Exercise instructions: Reproduce only the stretch of entries below that begins at the first line and ends at the line holding "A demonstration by".

Collection entries:
——

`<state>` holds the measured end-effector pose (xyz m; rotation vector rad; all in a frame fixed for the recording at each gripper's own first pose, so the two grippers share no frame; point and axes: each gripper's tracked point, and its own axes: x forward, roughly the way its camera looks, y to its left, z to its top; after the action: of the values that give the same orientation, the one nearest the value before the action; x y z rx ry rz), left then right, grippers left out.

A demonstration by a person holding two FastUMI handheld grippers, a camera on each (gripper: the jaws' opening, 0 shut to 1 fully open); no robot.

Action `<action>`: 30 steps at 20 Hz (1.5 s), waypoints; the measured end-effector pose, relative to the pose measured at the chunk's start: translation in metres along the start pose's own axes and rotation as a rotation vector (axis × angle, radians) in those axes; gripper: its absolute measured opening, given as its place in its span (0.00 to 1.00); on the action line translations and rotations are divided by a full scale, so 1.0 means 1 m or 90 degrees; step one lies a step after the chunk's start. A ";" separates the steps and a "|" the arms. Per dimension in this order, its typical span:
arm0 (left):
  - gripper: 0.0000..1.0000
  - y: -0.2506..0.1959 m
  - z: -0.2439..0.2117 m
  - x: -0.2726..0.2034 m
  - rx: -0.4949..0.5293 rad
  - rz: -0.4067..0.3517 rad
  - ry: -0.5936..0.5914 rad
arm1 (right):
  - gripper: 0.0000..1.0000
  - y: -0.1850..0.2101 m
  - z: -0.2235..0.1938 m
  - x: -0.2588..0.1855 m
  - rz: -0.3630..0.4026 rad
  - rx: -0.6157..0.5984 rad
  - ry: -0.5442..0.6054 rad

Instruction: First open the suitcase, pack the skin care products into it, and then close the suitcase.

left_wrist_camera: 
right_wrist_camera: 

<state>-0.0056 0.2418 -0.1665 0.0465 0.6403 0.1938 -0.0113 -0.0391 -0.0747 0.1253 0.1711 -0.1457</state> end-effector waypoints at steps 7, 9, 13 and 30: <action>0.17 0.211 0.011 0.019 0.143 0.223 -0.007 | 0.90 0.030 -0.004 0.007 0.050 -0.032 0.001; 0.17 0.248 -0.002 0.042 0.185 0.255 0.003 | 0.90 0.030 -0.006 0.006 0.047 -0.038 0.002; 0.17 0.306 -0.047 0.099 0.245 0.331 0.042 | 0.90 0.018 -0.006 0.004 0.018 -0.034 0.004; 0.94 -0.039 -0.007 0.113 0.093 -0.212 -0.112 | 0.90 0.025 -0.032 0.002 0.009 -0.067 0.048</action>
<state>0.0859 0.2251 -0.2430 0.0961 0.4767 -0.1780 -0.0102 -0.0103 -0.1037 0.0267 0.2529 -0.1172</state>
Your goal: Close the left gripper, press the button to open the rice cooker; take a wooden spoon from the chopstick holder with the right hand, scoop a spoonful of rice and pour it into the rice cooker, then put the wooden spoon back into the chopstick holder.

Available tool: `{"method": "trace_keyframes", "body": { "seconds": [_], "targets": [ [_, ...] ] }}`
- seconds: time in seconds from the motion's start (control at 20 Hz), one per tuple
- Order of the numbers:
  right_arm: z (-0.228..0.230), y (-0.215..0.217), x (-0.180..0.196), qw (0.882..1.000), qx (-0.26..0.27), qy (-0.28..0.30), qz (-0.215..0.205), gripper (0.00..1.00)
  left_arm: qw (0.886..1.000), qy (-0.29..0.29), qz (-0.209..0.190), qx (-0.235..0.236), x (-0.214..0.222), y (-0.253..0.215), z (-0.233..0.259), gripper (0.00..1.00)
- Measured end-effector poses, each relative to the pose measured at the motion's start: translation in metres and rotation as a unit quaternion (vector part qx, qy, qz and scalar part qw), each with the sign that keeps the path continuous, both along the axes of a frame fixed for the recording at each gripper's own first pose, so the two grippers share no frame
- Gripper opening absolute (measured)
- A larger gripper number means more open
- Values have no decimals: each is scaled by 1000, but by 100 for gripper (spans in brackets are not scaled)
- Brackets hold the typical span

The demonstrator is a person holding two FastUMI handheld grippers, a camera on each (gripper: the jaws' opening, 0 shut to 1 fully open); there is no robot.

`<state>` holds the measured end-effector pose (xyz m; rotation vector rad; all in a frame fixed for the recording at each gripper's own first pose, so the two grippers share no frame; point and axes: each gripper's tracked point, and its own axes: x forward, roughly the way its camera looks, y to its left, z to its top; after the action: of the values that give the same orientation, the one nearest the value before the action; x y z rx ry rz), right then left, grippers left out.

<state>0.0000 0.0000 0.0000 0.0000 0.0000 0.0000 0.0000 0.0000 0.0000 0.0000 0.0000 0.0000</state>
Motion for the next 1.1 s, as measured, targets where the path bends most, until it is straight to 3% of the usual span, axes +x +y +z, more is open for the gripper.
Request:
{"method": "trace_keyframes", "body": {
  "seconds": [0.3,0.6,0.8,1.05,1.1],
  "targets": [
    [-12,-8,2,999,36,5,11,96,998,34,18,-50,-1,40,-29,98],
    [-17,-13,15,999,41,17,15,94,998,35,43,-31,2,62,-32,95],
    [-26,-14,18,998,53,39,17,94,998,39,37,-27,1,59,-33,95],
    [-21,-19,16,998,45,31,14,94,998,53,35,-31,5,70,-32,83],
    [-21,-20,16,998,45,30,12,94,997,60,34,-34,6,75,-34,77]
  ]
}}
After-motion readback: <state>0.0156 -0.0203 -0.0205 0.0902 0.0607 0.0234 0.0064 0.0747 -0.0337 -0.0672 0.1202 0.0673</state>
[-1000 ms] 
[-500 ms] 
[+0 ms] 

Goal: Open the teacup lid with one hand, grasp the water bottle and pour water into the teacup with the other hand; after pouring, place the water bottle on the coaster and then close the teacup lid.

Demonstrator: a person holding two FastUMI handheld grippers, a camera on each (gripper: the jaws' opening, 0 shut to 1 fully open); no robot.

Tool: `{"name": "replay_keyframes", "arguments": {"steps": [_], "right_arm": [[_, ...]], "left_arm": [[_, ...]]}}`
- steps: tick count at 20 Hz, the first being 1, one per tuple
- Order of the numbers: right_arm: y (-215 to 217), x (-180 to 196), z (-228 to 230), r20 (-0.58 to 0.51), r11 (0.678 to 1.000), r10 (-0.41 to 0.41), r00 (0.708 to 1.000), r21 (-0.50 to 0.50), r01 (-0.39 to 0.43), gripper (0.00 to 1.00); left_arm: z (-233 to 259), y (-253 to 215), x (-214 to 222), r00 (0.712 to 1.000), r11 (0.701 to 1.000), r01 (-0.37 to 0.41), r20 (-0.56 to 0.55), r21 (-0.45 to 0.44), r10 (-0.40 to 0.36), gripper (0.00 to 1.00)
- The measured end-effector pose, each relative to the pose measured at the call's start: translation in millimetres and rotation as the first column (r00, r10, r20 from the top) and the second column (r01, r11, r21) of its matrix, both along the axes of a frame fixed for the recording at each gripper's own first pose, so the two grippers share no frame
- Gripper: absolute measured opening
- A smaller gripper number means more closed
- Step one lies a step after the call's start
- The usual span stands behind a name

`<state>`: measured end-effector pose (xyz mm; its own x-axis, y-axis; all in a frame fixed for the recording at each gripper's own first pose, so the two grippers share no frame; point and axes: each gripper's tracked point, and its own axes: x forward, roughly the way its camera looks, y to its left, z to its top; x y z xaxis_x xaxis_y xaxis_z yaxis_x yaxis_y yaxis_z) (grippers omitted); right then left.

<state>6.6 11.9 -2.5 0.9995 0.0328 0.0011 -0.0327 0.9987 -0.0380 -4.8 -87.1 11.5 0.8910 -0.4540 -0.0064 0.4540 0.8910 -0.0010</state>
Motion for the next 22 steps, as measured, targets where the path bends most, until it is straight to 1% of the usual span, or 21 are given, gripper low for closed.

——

Expected output:
`<state>` holds the measured end-effector pose (xyz m; rotation vector rad; all in a frame fixed for the recording at each gripper's own first pose, so the two grippers share no frame; point and axes: each gripper's tracked point, and its own axes: x forward, roughly the way its camera looks, y to its left, z to its top; after the action: of the values that give the same orientation, the one nearest the value before the action; x y z rx ry rz), left then right, grippers left out.

A demonstration by a person holding two FastUMI handheld grippers, a camera on each (gripper: the jaws' opening, 0 shut to 1 fully open); no robot.

The complete output has now been given.